■ DESCRIPTION OF THE TASK: Copy each line of the data that has "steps" in it.

■ DATA EXCERPT:
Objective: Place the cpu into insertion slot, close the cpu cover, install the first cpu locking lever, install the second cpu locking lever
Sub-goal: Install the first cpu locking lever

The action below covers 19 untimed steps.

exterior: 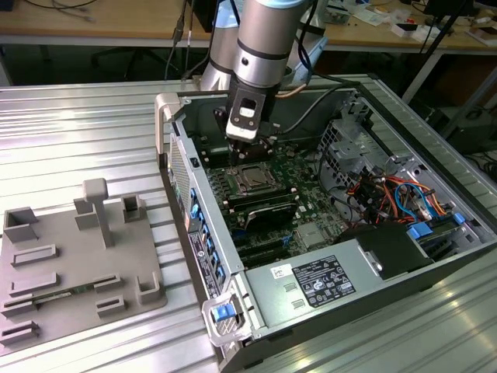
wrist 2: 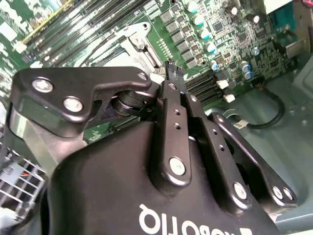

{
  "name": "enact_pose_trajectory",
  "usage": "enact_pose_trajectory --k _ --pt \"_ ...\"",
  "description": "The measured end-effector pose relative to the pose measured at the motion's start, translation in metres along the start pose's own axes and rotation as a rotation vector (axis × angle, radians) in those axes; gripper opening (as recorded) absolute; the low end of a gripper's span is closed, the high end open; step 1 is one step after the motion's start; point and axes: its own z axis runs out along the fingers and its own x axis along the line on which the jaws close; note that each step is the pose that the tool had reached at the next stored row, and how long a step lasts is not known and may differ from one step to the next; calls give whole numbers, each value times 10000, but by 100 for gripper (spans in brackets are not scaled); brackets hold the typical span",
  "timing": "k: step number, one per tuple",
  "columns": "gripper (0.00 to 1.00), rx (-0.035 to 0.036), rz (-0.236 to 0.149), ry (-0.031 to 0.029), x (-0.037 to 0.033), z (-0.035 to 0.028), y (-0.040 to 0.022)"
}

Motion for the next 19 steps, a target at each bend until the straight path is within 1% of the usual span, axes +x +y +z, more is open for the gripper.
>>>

■ YOUR SOLUTION:
The action below covers 19 untimed steps.
Motion for the next 19 steps, a target at each bend until the straight path is within 1% of the usual span, axes +x +y +z, more is open for the gripper.

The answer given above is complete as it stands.